§ About this exercise:
Pictures aside, please retype the whole listing word for word.

§ Dataset section:
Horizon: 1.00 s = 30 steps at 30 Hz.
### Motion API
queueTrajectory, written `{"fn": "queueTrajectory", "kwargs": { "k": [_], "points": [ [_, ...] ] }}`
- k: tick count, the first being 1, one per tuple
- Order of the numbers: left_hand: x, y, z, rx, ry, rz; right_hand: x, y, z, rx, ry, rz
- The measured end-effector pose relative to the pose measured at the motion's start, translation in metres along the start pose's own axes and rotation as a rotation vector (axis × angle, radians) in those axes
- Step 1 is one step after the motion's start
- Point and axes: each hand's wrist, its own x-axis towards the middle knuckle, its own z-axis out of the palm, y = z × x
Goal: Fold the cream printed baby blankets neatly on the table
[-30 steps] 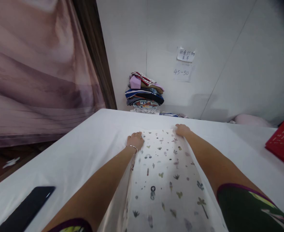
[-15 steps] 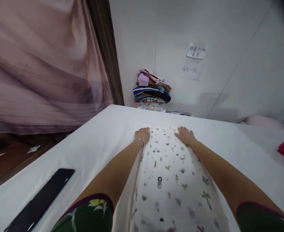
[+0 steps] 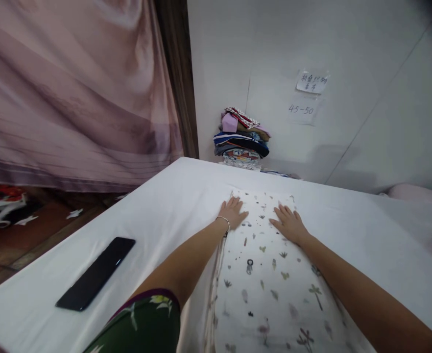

§ Task response:
Horizon: 1.00 s = 30 steps at 30 Hz.
### Motion API
queueTrajectory, written `{"fn": "queueTrajectory", "kwargs": { "k": [_], "points": [ [_, ...] ] }}`
- k: tick count, the first being 1, one per tuple
- Order of the numbers: left_hand: x, y, z, rx, ry, rz; right_hand: x, y, z, rx, ry, rz
- The measured end-effector pose relative to the pose measured at the motion's start, translation in metres along the start pose's own axes and rotation as a rotation vector (axis × angle, radians) in those axes
- Step 1 is one step after the motion's start
- Point and axes: each hand's wrist, its own x-axis towards the middle knuckle, its own z-axis out of the palm, y = z × x
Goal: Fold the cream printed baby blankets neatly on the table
[-30 steps] 
[-15 steps] 
[+0 steps] 

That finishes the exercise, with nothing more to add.